=== HOW TO COMPLETE THIS TASK ===
Exactly the lines from the one holding "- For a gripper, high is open" through the final line of the data are wanted, copied as written.

Segment Start: RECORD SET

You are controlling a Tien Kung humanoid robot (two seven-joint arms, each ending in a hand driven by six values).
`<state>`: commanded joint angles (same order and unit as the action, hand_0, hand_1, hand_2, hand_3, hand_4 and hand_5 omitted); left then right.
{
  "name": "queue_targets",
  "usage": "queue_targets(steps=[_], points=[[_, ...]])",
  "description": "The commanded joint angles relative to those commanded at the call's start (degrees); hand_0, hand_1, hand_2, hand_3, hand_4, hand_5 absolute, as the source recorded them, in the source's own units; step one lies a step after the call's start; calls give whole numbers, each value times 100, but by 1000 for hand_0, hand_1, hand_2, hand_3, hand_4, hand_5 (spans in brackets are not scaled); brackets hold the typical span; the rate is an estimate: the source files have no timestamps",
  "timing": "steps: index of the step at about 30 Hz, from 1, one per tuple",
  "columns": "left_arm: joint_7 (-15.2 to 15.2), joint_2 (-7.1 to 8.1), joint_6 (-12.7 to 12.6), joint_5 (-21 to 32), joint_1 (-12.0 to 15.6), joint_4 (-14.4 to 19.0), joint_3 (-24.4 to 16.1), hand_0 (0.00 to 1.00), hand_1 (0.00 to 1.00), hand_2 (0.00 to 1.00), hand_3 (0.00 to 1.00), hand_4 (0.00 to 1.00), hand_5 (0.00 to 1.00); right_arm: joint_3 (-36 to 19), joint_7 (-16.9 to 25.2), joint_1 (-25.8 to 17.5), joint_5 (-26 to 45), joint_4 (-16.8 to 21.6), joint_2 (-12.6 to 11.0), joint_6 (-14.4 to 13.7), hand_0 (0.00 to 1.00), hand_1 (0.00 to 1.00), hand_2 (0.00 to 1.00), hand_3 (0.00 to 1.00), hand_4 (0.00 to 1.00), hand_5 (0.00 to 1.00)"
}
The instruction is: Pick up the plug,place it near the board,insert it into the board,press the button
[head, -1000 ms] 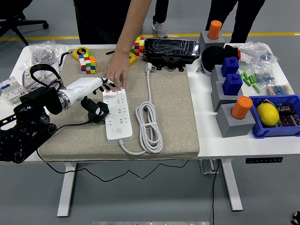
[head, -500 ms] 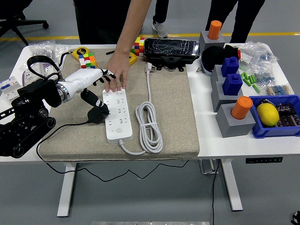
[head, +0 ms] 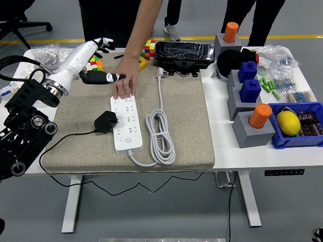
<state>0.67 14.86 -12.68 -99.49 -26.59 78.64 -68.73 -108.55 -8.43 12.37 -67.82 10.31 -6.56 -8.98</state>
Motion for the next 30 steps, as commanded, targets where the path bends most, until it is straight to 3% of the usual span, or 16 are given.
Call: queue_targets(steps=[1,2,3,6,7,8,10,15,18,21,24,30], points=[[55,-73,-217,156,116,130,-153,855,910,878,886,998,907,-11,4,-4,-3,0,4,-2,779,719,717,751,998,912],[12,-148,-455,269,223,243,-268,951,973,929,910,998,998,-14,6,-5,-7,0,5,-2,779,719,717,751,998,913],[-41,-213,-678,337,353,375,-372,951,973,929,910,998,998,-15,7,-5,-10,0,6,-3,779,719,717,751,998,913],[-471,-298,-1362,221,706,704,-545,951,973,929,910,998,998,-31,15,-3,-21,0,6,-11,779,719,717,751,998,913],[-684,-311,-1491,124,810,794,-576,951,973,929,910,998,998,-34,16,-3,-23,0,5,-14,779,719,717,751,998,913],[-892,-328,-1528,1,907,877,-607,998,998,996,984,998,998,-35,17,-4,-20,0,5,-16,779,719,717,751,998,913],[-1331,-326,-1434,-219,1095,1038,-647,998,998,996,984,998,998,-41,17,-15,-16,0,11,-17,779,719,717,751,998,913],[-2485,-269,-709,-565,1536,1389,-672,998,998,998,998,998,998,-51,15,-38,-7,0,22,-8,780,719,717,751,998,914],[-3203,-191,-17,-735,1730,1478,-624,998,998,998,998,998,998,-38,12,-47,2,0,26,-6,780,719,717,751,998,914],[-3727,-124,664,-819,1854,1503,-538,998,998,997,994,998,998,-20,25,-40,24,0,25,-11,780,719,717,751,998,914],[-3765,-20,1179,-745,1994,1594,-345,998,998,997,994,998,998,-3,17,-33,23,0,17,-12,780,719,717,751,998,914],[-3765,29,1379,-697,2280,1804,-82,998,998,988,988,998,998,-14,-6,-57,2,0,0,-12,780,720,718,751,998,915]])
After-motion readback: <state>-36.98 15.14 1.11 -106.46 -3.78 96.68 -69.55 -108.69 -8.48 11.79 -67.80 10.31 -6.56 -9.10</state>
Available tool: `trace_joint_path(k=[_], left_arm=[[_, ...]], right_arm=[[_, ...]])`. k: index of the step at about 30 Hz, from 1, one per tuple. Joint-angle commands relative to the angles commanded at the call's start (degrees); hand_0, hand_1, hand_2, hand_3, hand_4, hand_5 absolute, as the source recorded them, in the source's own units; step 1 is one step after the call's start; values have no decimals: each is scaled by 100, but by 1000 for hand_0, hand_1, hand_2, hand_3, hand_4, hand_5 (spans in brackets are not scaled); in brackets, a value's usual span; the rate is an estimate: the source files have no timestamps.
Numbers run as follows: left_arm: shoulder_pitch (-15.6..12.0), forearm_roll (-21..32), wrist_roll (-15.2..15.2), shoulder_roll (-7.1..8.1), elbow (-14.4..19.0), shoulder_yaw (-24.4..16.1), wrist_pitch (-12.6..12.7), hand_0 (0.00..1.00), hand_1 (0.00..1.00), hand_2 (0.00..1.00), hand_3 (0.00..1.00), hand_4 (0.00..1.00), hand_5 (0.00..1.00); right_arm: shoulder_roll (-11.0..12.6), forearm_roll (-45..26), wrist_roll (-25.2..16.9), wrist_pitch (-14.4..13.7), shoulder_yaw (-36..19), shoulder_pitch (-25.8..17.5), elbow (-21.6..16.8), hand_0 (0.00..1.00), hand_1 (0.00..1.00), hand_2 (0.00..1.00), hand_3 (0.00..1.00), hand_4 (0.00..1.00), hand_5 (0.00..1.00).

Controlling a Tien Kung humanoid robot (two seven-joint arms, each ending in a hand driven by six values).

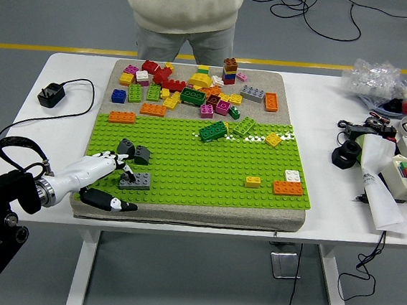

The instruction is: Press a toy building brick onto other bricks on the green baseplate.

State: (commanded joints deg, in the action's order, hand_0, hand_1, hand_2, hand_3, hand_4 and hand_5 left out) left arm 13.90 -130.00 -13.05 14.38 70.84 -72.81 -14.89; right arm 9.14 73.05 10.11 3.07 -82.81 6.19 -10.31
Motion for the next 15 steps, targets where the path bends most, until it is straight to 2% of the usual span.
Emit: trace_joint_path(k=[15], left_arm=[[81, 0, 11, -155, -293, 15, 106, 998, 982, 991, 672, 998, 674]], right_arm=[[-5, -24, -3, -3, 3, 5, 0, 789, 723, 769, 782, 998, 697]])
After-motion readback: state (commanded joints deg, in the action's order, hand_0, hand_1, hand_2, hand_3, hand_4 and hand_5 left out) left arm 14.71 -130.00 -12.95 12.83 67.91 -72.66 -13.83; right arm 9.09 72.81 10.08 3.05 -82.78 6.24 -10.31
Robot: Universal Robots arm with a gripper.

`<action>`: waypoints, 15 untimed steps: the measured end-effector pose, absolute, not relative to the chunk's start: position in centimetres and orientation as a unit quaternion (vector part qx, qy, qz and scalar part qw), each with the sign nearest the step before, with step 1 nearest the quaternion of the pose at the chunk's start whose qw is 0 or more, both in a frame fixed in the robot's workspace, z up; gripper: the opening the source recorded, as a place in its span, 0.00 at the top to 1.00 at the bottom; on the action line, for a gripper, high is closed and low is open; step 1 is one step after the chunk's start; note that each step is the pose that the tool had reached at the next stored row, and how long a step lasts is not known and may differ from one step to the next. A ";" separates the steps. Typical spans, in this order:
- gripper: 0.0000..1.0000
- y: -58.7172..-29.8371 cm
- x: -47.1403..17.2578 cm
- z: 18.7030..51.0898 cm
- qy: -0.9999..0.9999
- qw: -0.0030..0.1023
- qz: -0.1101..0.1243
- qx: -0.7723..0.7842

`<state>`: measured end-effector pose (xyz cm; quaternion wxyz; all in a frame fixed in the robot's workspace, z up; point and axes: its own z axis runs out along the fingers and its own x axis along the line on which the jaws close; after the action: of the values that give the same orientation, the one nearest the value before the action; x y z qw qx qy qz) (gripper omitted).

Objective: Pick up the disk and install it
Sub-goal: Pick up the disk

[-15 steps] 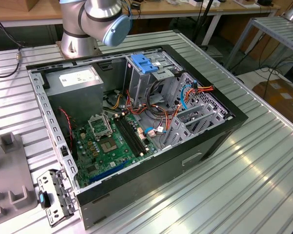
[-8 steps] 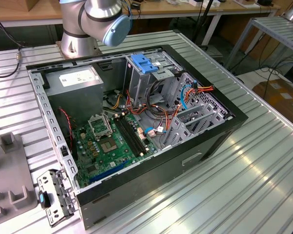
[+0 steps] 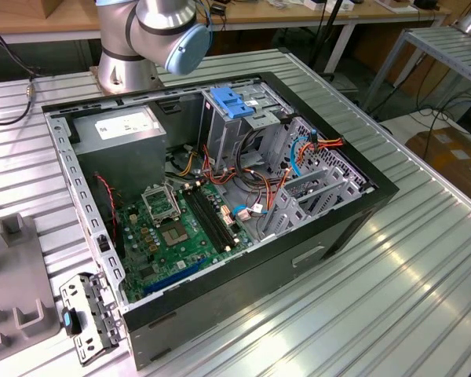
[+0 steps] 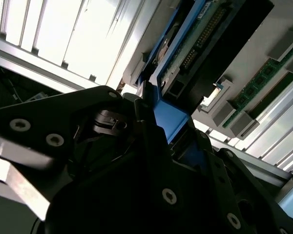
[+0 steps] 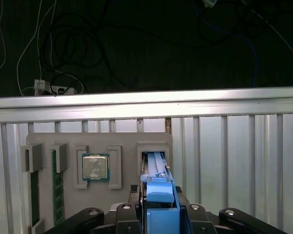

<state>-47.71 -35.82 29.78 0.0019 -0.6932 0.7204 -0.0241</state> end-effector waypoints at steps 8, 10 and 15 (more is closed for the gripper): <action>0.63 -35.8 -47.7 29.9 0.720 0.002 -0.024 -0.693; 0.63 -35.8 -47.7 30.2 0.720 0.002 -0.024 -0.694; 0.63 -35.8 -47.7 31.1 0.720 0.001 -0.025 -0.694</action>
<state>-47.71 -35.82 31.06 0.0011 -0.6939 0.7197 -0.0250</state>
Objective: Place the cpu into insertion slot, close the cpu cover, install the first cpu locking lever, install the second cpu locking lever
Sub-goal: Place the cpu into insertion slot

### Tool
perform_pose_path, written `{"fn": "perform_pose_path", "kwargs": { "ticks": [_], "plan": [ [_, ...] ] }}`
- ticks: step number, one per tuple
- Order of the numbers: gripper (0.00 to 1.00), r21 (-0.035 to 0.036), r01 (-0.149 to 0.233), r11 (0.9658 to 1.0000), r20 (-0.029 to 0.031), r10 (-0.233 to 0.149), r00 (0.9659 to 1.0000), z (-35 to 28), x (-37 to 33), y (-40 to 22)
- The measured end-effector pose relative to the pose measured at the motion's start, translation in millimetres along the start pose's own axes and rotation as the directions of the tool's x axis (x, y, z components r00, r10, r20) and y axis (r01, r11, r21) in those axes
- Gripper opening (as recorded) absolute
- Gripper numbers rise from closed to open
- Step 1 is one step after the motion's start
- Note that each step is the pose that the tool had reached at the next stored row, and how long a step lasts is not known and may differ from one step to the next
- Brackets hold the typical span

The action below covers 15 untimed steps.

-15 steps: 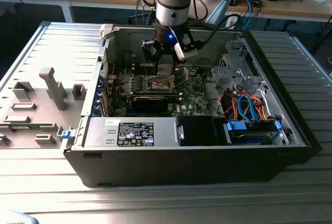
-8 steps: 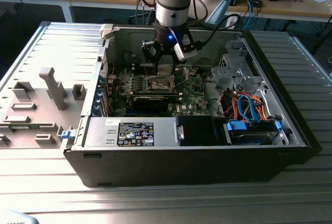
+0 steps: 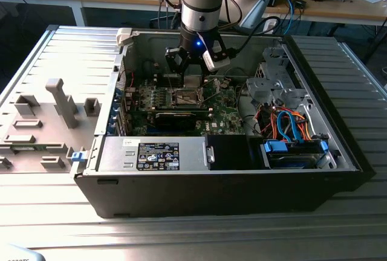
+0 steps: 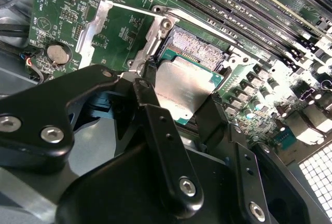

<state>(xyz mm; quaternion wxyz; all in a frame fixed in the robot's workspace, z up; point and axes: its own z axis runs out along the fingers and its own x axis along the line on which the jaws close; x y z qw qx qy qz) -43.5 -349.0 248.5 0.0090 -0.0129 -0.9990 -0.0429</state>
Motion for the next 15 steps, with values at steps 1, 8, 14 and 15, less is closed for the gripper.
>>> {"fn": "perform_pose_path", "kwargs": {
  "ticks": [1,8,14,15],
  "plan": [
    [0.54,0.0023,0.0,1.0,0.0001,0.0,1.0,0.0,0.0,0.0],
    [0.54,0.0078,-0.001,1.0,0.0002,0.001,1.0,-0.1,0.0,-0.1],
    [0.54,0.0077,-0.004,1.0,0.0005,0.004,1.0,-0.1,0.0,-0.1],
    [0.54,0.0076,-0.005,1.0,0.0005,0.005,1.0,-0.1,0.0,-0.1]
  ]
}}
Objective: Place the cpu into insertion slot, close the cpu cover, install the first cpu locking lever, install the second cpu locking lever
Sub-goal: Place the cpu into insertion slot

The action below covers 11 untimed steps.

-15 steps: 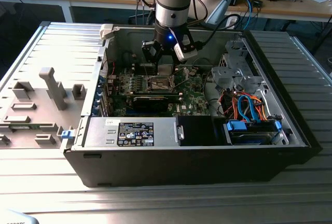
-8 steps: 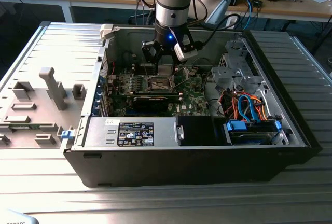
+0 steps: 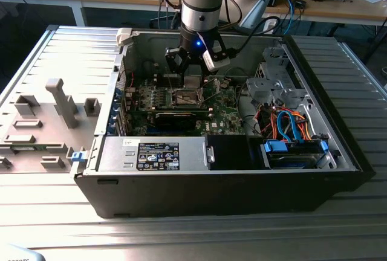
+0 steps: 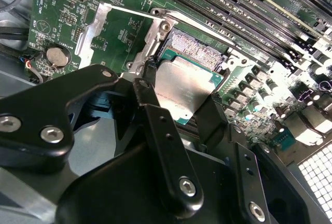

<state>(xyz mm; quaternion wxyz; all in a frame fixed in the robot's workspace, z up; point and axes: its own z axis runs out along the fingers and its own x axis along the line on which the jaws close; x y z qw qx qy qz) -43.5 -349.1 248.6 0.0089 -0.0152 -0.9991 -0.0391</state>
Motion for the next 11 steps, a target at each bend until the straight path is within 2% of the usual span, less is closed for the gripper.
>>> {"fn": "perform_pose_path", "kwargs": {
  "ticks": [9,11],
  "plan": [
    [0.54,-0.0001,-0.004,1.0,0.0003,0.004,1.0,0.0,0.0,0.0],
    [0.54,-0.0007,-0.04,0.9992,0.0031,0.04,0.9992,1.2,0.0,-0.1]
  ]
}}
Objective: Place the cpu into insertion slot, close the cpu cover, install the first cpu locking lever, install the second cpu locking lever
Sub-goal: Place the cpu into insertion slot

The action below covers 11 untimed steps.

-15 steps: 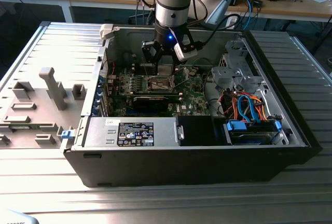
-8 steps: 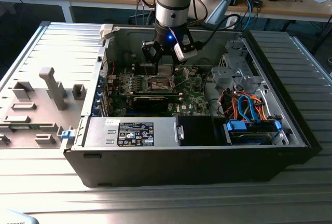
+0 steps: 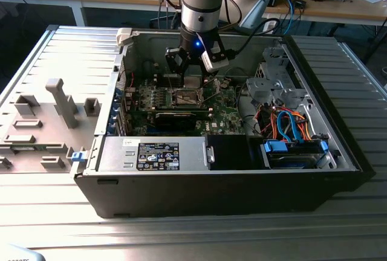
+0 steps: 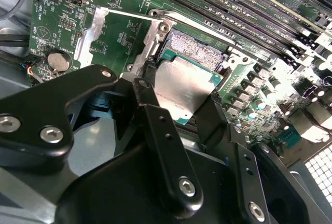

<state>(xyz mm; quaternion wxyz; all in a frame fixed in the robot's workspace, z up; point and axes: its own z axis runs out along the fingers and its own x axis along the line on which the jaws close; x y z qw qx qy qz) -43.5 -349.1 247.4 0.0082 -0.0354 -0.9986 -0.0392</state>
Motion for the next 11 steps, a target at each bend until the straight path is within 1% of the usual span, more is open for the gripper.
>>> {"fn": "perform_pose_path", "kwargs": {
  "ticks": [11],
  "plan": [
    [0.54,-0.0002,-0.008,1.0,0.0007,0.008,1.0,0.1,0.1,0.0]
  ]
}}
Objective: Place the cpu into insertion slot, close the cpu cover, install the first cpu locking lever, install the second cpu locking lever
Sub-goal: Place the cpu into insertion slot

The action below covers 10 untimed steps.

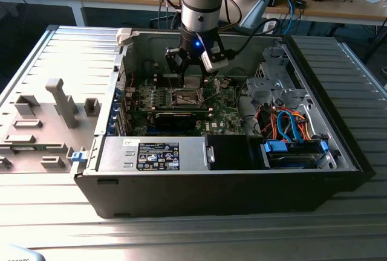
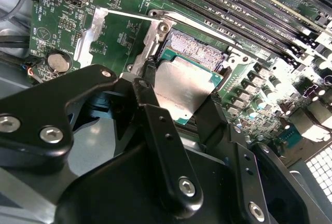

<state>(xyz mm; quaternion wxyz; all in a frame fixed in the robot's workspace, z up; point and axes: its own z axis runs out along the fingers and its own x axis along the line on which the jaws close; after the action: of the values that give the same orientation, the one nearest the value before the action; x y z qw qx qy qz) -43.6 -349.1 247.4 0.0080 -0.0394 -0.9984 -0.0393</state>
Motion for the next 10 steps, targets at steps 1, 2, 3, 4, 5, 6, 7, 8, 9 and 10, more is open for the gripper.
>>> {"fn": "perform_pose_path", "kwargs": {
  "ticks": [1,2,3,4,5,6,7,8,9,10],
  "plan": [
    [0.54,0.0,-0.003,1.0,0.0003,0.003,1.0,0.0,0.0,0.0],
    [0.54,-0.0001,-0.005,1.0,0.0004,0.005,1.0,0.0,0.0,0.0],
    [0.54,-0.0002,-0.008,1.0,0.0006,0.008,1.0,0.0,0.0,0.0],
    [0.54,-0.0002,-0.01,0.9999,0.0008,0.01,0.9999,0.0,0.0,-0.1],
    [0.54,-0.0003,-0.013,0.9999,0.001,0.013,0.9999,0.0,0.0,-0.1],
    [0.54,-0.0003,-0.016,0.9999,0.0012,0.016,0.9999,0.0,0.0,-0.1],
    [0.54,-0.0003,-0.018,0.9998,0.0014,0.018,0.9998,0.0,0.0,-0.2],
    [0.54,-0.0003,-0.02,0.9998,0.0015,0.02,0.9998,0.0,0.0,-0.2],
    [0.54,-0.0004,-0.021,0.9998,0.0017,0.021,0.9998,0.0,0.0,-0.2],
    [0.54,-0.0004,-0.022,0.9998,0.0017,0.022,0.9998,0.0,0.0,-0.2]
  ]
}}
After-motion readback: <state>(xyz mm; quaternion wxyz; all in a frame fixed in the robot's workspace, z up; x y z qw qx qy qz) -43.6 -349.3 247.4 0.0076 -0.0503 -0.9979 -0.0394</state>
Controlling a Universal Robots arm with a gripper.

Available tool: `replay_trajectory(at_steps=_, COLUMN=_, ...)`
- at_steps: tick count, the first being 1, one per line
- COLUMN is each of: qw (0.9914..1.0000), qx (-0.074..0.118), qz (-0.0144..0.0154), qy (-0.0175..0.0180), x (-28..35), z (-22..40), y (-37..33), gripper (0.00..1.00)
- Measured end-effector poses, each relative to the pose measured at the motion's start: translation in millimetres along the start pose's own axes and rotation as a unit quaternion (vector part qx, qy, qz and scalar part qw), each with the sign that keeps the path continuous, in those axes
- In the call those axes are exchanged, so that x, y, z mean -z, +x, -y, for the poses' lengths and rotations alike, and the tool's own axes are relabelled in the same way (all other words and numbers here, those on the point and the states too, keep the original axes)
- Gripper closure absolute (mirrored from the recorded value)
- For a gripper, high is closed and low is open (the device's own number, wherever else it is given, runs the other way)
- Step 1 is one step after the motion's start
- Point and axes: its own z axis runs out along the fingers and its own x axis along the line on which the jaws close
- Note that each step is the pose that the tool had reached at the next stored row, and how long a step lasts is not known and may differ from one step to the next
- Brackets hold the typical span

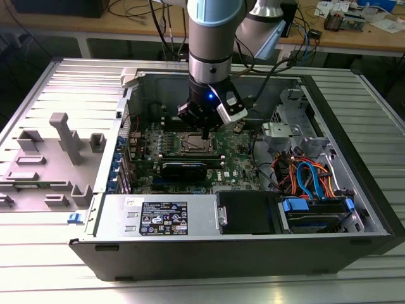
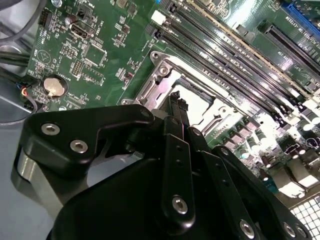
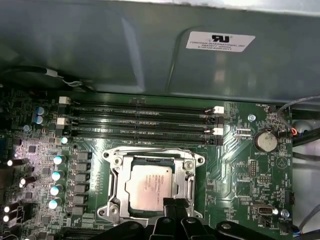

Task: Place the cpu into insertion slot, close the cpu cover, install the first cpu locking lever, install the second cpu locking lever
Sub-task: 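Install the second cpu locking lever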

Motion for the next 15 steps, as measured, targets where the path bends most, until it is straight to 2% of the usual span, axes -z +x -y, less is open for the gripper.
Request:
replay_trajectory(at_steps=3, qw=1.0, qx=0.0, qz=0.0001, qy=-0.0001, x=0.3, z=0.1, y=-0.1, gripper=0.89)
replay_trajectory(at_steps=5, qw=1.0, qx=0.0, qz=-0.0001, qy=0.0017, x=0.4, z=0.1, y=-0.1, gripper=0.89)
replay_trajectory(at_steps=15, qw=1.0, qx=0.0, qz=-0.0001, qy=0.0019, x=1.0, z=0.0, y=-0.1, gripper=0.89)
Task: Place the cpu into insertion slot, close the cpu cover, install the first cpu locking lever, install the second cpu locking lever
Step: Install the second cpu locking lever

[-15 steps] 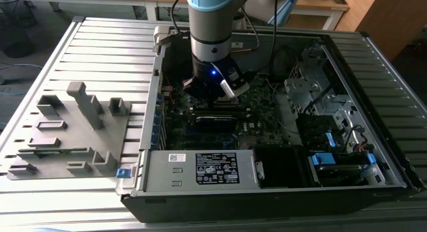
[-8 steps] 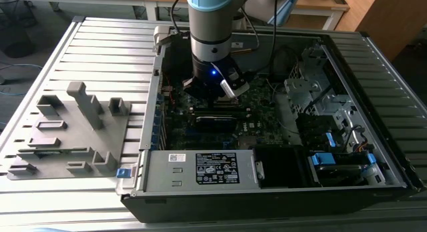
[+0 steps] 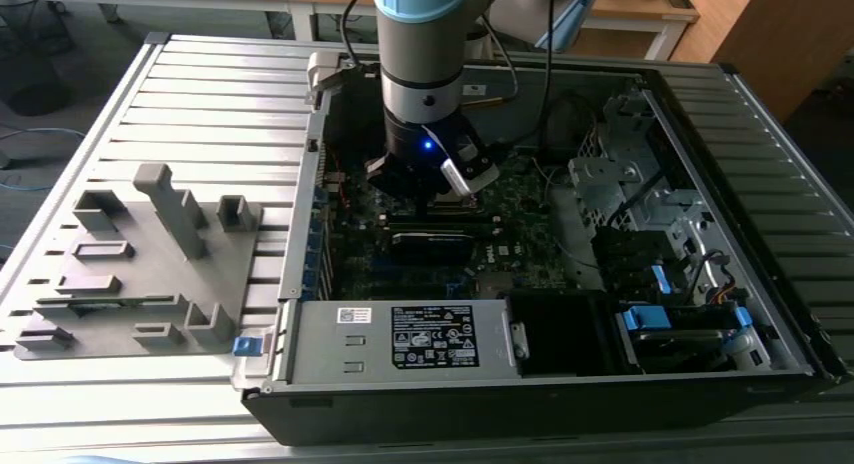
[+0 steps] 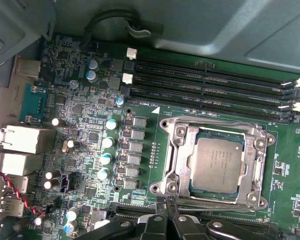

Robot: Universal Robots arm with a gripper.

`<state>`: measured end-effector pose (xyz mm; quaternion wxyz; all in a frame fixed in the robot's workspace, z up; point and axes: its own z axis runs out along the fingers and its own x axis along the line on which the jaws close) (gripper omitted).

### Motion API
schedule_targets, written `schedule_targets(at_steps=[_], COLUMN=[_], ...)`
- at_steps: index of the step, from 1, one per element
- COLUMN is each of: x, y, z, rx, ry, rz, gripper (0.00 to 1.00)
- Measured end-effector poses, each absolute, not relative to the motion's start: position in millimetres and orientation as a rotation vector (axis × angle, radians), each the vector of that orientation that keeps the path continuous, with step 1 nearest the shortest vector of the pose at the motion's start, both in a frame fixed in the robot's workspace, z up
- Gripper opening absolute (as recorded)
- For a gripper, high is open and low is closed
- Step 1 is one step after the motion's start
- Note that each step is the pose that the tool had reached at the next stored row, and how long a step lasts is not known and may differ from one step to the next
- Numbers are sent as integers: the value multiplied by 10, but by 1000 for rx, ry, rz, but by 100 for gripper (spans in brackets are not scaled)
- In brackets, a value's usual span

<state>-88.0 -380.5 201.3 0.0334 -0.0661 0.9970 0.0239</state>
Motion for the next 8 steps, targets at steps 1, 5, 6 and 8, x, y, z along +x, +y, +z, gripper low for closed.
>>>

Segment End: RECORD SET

=== RESULT ===
- For a gripper, high is open and low is closed
- Step 1 is one step after the motion's start
- Note that each step is the pose that the tool had reached at the next stored row, and how long a step lasts is not known and may differ from one step to the next
- Numbers are sent as integers: the value multiplied by 10, but by 1000 for rx, ry, rz, but by 100 for gripper (spans in brackets are not scaled)
- In brackets, a value's usual span

<state>-88.0 -380.5 201.3 0.0334 -0.0661 0.9970 0.0239</state>
Motion for the next 8 steps, targets at steps 1, 5, 6 and 8, x, y, z along +x, +y, +z, gripper low for closed.
>>>

That's the answer, with nothing more to add.